__Task to carry out__.
Reproduce all entries precisely, down to the last character.

__Stored data entries__.
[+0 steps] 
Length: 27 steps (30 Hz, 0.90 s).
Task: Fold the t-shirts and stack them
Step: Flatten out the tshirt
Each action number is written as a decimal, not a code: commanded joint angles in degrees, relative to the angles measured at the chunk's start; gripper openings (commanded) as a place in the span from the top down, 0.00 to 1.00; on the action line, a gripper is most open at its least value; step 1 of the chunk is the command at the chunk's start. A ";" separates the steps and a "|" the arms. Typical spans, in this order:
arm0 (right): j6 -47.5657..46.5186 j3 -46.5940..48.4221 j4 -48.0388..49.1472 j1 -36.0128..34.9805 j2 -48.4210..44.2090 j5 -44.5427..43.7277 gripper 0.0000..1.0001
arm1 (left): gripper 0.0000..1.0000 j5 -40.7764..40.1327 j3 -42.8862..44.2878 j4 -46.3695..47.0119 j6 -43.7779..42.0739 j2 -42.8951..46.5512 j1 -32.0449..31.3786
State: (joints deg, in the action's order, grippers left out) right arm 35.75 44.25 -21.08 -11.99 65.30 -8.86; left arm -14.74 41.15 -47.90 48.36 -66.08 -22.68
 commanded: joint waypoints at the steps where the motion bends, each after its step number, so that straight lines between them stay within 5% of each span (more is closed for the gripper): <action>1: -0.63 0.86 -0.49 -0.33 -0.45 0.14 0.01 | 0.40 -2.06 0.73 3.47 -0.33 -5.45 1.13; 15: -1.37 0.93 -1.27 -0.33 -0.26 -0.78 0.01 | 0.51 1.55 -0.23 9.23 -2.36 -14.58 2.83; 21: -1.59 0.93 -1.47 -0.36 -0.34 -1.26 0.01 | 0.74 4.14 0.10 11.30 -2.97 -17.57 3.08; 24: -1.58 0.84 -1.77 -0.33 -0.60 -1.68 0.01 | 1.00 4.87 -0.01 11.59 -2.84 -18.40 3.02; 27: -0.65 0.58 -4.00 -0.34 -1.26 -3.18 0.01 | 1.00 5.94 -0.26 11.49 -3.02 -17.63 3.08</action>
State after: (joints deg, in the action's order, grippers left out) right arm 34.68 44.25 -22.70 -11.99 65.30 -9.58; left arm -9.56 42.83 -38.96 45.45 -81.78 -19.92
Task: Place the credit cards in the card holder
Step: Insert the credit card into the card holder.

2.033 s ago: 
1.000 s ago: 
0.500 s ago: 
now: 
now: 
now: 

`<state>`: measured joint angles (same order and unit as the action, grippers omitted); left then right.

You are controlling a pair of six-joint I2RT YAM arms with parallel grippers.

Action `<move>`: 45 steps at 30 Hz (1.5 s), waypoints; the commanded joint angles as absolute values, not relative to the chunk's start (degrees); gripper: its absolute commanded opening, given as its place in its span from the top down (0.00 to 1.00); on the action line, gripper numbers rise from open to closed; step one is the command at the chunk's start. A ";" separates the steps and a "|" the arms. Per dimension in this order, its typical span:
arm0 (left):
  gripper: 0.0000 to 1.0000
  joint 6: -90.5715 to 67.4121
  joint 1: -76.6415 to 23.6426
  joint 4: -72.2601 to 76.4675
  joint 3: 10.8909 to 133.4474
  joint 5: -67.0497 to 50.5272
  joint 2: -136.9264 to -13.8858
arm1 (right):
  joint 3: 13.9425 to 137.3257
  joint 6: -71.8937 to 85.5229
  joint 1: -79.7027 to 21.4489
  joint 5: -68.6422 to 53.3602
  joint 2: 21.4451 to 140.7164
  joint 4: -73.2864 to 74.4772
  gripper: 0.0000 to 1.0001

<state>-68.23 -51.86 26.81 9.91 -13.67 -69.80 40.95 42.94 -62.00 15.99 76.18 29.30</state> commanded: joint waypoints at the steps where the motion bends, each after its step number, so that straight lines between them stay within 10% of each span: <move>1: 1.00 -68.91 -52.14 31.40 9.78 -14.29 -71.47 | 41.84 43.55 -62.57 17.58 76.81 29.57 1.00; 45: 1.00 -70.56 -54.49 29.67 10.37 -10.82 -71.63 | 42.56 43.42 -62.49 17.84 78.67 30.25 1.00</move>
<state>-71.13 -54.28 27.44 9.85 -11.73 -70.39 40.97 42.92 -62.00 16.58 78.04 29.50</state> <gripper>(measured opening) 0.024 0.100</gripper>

__Finished task__.
[+0 steps] 
Length: 27 steps (30 Hz, 0.90 s).
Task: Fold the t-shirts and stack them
Step: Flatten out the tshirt
Each action number is written as a decimal, not a code: commanded joint angles in degrees, relative to the angles measured at the chunk's start; gripper openings (commanded) as a place in the span from the top down, 0.00 to 1.00; on the action line, a gripper is most open at its least value; step 1 of the chunk is the command at the chunk's start. A ";" separates the steps and a "|" the arms. Typical spans, in this order:
arm0 (right): j6 -47.5657..46.5186 j3 -46.5940..48.4221 j4 -48.0388..49.1472 j1 -36.0128..34.9805 j2 -48.4210..44.2090 j5 -44.5427..43.7277 gripper 0.0000..1.0001
arm1 (left): gripper 0.0000..1.0000 j5 -40.7764..40.1327 j3 -42.8862..44.2878 j4 -46.3695..47.0119 j6 -43.7779..42.0739 j2 -42.8951..46.5512 j1 -32.0449..31.3786
State: (joints deg, in the action's order, grippers left out) right arm 35.75 44.25 -21.08 -11.99 65.30 -8.86; left arm -14.74 41.15 -47.90 48.36 -66.08 -22.68
 commanded: joint waypoints at the steps where the motion bends, each after its step number, so that straight lines between them stay within 5% of each span (more is closed for the gripper): <action>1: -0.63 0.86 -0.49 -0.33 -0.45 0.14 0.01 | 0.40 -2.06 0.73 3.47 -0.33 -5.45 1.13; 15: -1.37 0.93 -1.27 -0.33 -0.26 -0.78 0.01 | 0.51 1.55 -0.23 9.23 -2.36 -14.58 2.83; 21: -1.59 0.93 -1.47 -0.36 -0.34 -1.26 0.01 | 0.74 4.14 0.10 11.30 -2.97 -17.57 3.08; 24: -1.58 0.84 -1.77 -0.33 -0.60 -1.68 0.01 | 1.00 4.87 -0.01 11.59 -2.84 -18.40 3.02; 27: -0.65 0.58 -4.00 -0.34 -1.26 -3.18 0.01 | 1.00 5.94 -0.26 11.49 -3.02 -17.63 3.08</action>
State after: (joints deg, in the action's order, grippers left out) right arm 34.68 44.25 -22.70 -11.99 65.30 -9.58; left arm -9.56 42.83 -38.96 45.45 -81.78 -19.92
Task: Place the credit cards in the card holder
Step: Insert the credit card into the card holder.

2.033 s ago: 
1.000 s ago: 
0.500 s ago: 
now: 
now: 
now: 

`<state>`: measured joint angles (same order and unit as the action, grippers omitted); left then right.

You are controlling a pair of six-joint I2RT YAM arms with parallel grippers.

Action `<move>`: 45 steps at 30 Hz (1.5 s), waypoints; the commanded joint angles as absolute values, not relative to the chunk's start (degrees); gripper: its absolute commanded opening, given as its place in its span from the top down (0.00 to 1.00); on the action line, gripper numbers rise from open to closed; step one is the command at the chunk's start. A ";" separates the steps and a "|" the arms. Per dimension in this order, its typical span:
arm0 (left):
  gripper: 0.0000 to 1.0000
  joint 6: -90.5715 to 67.4121
  joint 1: -76.6415 to 23.6426
  joint 4: -72.2601 to 76.4675
  joint 3: 10.8909 to 133.4474
  joint 5: -67.0497 to 50.5272
  joint 2: -136.9264 to -13.8858
arm1 (right):
  joint 3: 13.9425 to 137.3257
  joint 6: -71.8937 to 85.5229
  joint 1: -79.7027 to 21.4489
  joint 5: -68.6422 to 53.3602
  joint 2: 21.4451 to 140.7164
  joint 4: -73.2864 to 74.4772
  gripper: 0.0000 to 1.0001

<state>-68.23 -51.86 26.81 9.91 -13.67 -69.80 40.95 42.94 -62.00 15.99 76.18 29.30</state> commanded: joint waypoints at the steps where the motion bends, each after its step number, so that straight lines between them stay within 10% of each span: <move>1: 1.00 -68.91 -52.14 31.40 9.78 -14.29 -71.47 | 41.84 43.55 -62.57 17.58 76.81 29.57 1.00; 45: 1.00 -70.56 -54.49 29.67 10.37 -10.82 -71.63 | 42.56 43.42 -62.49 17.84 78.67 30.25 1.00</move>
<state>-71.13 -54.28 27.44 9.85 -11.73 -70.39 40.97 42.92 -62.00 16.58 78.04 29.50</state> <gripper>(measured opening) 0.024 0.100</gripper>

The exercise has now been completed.